→ Exercise
Start at the top of the records below and copy them exactly to the end.
────
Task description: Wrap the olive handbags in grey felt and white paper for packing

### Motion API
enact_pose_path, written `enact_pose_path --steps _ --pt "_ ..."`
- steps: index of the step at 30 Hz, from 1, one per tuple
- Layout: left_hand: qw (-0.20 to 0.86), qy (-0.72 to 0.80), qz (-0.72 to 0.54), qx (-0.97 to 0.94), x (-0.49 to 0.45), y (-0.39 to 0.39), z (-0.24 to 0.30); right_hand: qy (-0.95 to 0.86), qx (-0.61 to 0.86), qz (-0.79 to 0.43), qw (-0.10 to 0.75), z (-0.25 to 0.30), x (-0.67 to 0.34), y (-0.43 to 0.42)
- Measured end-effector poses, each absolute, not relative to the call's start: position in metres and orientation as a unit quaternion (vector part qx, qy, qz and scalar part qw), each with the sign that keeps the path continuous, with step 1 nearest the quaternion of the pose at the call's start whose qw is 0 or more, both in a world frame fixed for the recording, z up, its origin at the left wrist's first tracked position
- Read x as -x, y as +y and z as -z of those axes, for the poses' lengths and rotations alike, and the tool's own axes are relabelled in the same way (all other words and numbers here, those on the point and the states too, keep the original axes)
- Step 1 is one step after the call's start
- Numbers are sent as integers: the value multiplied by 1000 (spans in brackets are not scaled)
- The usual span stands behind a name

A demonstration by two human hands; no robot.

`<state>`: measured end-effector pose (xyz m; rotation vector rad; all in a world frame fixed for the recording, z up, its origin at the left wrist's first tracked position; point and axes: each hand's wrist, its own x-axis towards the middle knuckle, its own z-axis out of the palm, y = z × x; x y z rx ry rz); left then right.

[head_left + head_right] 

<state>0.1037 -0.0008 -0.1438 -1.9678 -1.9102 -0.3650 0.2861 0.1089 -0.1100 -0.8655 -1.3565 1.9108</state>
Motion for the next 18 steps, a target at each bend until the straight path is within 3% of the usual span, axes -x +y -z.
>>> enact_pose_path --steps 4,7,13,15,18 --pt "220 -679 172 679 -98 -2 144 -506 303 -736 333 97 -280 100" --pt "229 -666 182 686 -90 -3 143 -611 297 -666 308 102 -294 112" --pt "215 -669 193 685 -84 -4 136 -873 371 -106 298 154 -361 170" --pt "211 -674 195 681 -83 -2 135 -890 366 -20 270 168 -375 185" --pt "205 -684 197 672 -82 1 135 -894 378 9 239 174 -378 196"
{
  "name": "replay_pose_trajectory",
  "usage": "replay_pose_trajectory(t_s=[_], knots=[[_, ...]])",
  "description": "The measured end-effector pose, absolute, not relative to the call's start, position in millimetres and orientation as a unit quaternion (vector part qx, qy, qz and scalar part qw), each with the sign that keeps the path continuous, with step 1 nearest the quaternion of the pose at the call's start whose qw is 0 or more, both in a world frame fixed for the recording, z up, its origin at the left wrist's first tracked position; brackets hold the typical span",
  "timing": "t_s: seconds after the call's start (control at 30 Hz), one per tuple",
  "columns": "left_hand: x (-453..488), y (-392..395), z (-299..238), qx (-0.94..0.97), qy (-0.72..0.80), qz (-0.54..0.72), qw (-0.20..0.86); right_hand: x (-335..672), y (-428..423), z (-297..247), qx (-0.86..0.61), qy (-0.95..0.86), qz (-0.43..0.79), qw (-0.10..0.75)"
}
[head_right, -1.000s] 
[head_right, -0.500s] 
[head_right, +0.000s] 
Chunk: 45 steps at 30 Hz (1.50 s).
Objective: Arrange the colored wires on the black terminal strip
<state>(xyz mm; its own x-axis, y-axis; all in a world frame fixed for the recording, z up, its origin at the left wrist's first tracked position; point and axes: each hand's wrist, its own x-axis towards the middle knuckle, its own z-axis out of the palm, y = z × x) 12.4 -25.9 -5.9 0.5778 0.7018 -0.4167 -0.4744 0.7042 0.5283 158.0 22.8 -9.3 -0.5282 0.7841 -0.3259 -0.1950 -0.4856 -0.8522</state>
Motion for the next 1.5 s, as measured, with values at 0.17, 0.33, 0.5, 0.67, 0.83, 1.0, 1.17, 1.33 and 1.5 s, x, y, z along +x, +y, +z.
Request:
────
→ Solution for this task
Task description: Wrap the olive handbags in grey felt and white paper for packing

### Motion API
enact_pose_path, written `enact_pose_path --steps _ --pt "_ ..."`
- steps: index of the step at 30 Hz, from 1, one per tuple
- Layout: left_hand: qw (-0.20 to 0.86), qy (-0.72 to 0.80), qz (-0.72 to 0.54), qx (-0.97 to 0.94), x (-0.49 to 0.45), y (-0.39 to 0.39), z (-0.24 to 0.30); right_hand: qy (-0.95 to 0.86), qx (-0.61 to 0.86), qz (-0.79 to 0.43), qw (-0.10 to 0.75), z (-0.25 to 0.30), x (-0.67 to 0.34), y (-0.43 to 0.42)
- Measured end-effector poses, each absolute, not relative to the call's start: position in metres and orientation as a unit quaternion (vector part qx, qy, qz and scalar part qw), each with the sign that keeps the path continuous, with step 1 nearest the quaternion of the pose at the call's start whose qw is 0 or more, both in a world frame fixed for the recording, z up, its origin at the left wrist's first tracked position
- Read x as -x, y as +y and z as -z of those axes, for the poses' lengths and rotations alike, and the tool's own axes are relabelled in the same way (all other words and numbers here, those on the point and the states too, keep the original axes)
- Step 1 is one step after the call's start
- Numbers are sent as integers: the value multiplied by 1000 (spans in brackets are not scaled)
- The usual span stands behind a name

A demonstration by two human hands; no robot.

`<state>`: measured end-effector pose (xyz m; rotation vector rad; all in a world frame fixed for the recording, z up, its origin at the left wrist's first tracked position; point and axes: each hand's wrist, its own x-axis towards the middle knuckle, its own z-axis out of the palm, y = z × x; x y z rx ry rz); left then right.

[head_left + head_right] 

<state>0.1037 -0.0008 -0.1438 -1.9678 -1.9102 -0.3650 0.2861 0.1089 -0.1100 -0.8655 -1.3565 1.9108</state>
Motion for the next 18 steps, a target at each bend until the straight path is within 3% of the usual span, axes -x +y -z.
>>> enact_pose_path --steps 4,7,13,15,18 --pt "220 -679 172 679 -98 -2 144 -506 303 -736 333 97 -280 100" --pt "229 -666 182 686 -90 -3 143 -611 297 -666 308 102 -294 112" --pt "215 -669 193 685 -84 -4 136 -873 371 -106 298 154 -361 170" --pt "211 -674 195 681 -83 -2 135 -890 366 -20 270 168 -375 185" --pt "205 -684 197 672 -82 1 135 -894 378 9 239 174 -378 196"
{
  "name": "replay_pose_trajectory",
  "usage": "replay_pose_trajectory(t_s=[_], knots=[[_, ...]])",
  "description": "The measured end-effector pose, absolute, not relative to the call's start, position in millimetres and orientation as a unit quaternion (vector part qx, qy, qz and scalar part qw), each with the sign that keeps the path continuous, with step 1 nearest the quaternion of the pose at the call's start whose qw is 0 or more, both in a world frame fixed for the recording, z up, its origin at the left wrist's first tracked position; brackets hold the typical span",
  "timing": "t_s: seconds after the call's start (control at 30 Hz), one per tuple",
  "columns": "left_hand: x (-453..488), y (-392..395), z (-299..238), qx (-0.94..0.97), qy (-0.72..0.80), qz (-0.54..0.72), qw (-0.20..0.86); right_hand: x (-335..672), y (-428..423), z (-297..247), qx (-0.86..0.61), qy (-0.95..0.86), qz (-0.43..0.79), qw (-0.10..0.75)"
}
[head_right, -1.000s] 
[head_right, -0.500s] 
[head_right, +0.000s] 
Chunk: 45 steps at 30 Hz (1.50 s).
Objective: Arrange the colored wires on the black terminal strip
<state>(xyz mm; its own x-axis, y-axis; all in a world frame fixed for the recording, z up, its origin at the left wrist's first tracked position; point and axes: each hand's wrist, its own x-axis towards the middle knuckle, its own z-axis out of the palm, y = z × x) 12.4 -25.9 -5.9 0.5778 0.7018 -0.4167 -0.4744 0.7042 0.5283 158.0 22.8 -9.3 -0.5282 0.7841 -0.3259 -0.1950 -0.4856 -0.8522</state>
Motion for the next 1.5 s, as measured, with values at 0.17, 0.33, 0.5, 0.67, 0.83, 1.0, 1.17, 1.33 and 1.5 s, x, y, z along +x, +y, +z.
Request:

A complete answer has now been given.